Segment Open

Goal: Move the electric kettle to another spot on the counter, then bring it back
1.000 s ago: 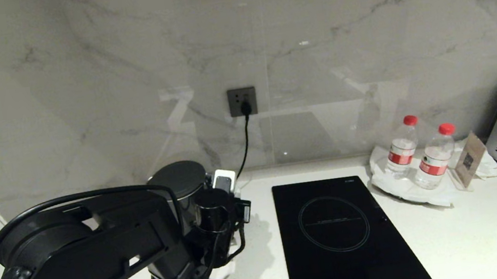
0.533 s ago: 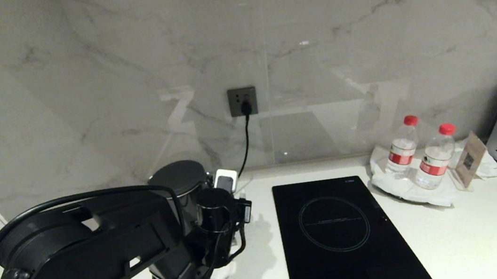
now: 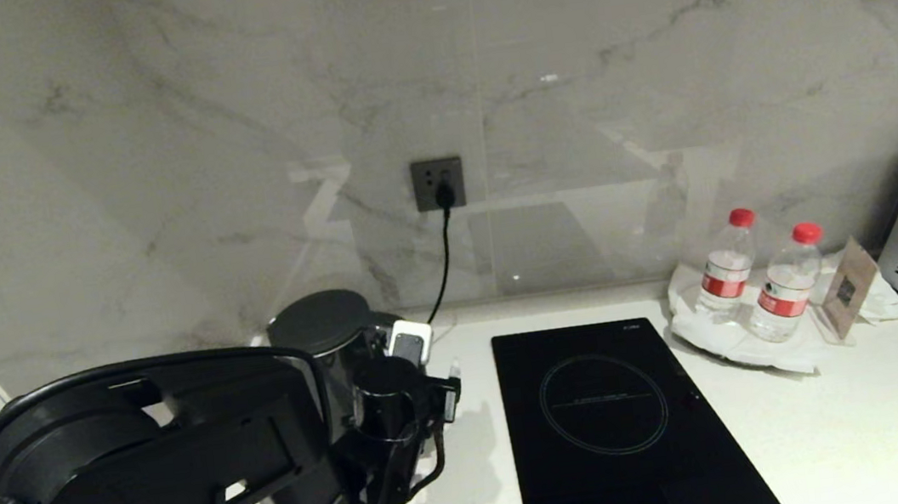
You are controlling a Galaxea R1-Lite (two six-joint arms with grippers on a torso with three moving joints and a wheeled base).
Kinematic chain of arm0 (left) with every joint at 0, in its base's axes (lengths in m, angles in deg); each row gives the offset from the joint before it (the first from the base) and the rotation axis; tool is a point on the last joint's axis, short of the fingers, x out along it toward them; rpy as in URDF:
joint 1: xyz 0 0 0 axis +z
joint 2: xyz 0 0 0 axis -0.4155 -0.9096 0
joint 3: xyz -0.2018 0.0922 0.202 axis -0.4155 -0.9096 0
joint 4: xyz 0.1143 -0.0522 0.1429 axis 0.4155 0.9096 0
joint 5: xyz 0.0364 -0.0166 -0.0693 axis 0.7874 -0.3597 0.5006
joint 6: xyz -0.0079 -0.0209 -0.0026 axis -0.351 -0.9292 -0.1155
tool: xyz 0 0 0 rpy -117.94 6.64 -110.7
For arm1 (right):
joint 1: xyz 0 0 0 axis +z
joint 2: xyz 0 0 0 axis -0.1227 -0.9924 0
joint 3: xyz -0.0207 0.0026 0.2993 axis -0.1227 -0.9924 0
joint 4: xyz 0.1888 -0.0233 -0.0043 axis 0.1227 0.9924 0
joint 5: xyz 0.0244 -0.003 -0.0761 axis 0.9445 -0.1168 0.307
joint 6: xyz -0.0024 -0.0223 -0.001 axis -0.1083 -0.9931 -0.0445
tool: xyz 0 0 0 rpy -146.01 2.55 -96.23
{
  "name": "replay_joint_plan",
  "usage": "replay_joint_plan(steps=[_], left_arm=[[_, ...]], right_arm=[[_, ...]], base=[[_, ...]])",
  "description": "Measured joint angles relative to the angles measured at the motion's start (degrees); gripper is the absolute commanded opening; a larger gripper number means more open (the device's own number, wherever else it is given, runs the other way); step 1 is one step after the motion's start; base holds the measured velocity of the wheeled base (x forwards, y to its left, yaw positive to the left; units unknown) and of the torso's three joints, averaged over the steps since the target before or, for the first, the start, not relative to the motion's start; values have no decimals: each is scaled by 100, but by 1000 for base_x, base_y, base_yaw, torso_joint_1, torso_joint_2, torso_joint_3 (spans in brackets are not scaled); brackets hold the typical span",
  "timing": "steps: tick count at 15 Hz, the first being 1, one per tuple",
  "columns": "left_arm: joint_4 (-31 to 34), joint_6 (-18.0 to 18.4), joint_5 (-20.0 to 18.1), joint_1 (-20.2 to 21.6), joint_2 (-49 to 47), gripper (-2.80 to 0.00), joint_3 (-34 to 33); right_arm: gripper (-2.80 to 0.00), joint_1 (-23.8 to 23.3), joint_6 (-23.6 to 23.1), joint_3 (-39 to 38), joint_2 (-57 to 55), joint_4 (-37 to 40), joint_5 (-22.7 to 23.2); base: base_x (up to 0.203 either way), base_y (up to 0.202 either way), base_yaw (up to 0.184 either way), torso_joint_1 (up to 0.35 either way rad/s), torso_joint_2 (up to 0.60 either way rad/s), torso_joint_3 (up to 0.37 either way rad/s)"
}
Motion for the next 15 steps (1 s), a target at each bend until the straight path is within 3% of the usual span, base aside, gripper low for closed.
replay_joint_plan(steps=[5, 9, 15], left_arm=[[-843, -9, -6, -39, 118, 0, -906], [-965, -44, -31, -119, 244, 0, -1613], [-966, -639, -98, -365, 734, 0, -2387]], right_arm=[[-280, 0, 0, 0, 0, -1, 4], [-280, 0, 0, 0, 0, -2, 4], [-280, 0, 0, 0, 0, 1, 2]], base=[[0, 0, 0, 0, 0, 0], [0, 0, 0, 0, 0, 0], [0, 0, 0, 0, 0, 0]])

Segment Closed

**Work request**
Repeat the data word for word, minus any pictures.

**Task answer**
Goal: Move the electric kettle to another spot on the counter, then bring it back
1.000 s ago: 
0.533 s ago: 
now: 
You are controlling a Galaxea R1-Lite (two six-joint arms with grippers on a torso with three moving joints and a wheeled base).
Kinematic chain of arm0 (left) with every joint at 0, in its base's axes (lengths in m, angles in deg); each row gives the offset from the joint before it (the first from the base) and the rotation axis; tool is a point on the last joint's axis, short of the fingers, x out along it toward them; rpy as in URDF:
joint 1: xyz 0 0 0 axis +z
joint 2: xyz 0 0 0 axis -0.4155 -0.9096 0
joint 3: xyz -0.2018 0.0922 0.202 axis -0.4155 -0.9096 0
joint 4: xyz 0.1143 -0.0522 0.1429 axis 0.4155 0.9096 0
joint 5: xyz 0.0364 -0.0166 -0.0693 axis 0.7874 -0.3597 0.5006
joint 6: xyz -0.0079 -0.0209 -0.0026 axis -0.351 -0.9292 -0.1155
tool: xyz 0 0 0 rpy -117.94 6.64 -110.7
For arm1 (right):
joint 1: xyz 0 0 0 axis +z
joint 2: xyz 0 0 0 axis -0.1227 -0.9924 0
joint 3: xyz -0.0207 0.0026 0.2993 axis -0.1227 -0.9924 0
joint 4: xyz 0.1888 -0.0233 -0.0043 axis 0.1227 0.9924 0
joint 5: xyz 0.0244 -0.003 -0.0761 axis 0.9445 -0.1168 0.307
joint 6: xyz -0.0024 -0.0223 -0.001 axis -0.1083 -0.9931 -0.0445
tool: xyz 0 0 0 rpy -146.01 2.55 -96.23
{
  "name": "replay_joint_plan",
  "usage": "replay_joint_plan(steps=[_], left_arm=[[_, ...]], right_arm=[[_, ...]], base=[[_, ...]])",
  "description": "Measured joint angles relative to the angles measured at the motion's start (degrees); gripper is the absolute commanded opening; a larger gripper number means more open (the device's own number, wherever else it is given, runs the other way); step 1 is one step after the motion's start; base holds the measured velocity of the wheeled base (x forwards, y to its left, yaw positive to the left; units unknown) and of the torso's three joints, averaged over the steps since the target before or, for the first, the start, not relative to the motion's start; values have no decimals: each is scaled by 100, but by 1000 for base_x, base_y, base_yaw, torso_joint_1, torso_joint_2, torso_joint_3 (spans in brackets are not scaled); brackets hold the typical span",
  "timing": "steps: tick count at 15 Hz, the first being 1, one per tuple",
  "columns": "left_arm: joint_4 (-31 to 34), joint_6 (-18.0 to 18.4), joint_5 (-20.0 to 18.1), joint_1 (-20.2 to 21.6), joint_2 (-49 to 47), gripper (-2.80 to 0.00), joint_3 (-34 to 33); right_arm: gripper (-2.80 to 0.00), joint_1 (-23.8 to 23.3), joint_6 (-23.6 to 23.1), joint_3 (-39 to 38), joint_2 (-57 to 55), joint_4 (-37 to 40), joint_5 (-22.7 to 23.2); base: base_x (up to 0.203 either way), base_y (up to 0.202 either way), base_yaw (up to 0.184 either way), torso_joint_1 (up to 0.35 either way rad/s), torso_joint_2 (up to 0.60 either way rad/s), torso_joint_3 (up to 0.37 either way rad/s)"
}
Motion for the next 15 steps (1 s), a target at each bend until the straight path is within 3% of the usual span, base aside, gripper low for closed.
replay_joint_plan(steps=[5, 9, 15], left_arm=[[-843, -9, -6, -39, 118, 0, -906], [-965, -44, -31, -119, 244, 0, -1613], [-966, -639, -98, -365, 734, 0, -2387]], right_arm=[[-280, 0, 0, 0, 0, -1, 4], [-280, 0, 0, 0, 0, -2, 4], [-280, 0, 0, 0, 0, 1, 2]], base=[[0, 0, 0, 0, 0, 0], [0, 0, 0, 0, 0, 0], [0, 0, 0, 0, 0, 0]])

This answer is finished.